■ Problem:
How many lines below contain the word "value"? Reply solely with the number.

>>

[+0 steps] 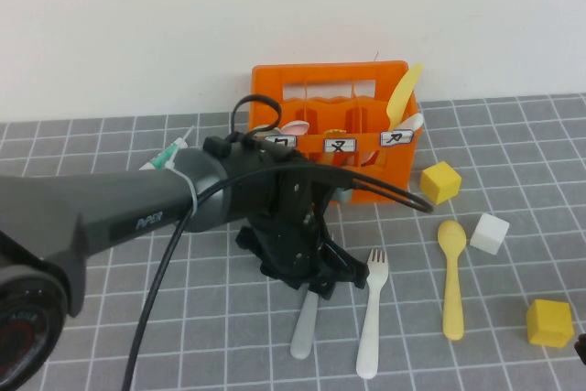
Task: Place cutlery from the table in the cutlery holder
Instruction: Pick up the fork
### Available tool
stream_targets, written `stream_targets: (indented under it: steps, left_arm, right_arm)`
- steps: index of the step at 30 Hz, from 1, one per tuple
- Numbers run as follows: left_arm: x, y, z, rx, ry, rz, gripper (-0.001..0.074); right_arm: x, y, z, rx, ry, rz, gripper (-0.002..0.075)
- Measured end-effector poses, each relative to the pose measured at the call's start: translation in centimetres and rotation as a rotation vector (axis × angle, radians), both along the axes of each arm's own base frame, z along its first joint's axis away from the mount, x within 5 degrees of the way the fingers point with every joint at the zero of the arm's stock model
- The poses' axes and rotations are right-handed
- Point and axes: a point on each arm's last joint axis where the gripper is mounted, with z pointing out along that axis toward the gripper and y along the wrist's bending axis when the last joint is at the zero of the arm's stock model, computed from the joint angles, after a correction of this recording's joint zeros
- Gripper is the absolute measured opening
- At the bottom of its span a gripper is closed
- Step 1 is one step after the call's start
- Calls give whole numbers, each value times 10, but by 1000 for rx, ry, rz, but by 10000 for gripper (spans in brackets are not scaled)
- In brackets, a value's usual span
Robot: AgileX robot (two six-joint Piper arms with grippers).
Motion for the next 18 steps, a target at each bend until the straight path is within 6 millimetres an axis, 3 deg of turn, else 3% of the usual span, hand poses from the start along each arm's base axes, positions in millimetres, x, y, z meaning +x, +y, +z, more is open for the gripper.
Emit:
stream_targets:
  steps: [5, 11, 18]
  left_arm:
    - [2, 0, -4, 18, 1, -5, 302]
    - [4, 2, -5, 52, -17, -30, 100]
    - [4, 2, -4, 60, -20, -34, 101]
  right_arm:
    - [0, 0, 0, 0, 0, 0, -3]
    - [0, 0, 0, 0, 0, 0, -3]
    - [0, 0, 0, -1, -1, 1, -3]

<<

■ Result of this task:
2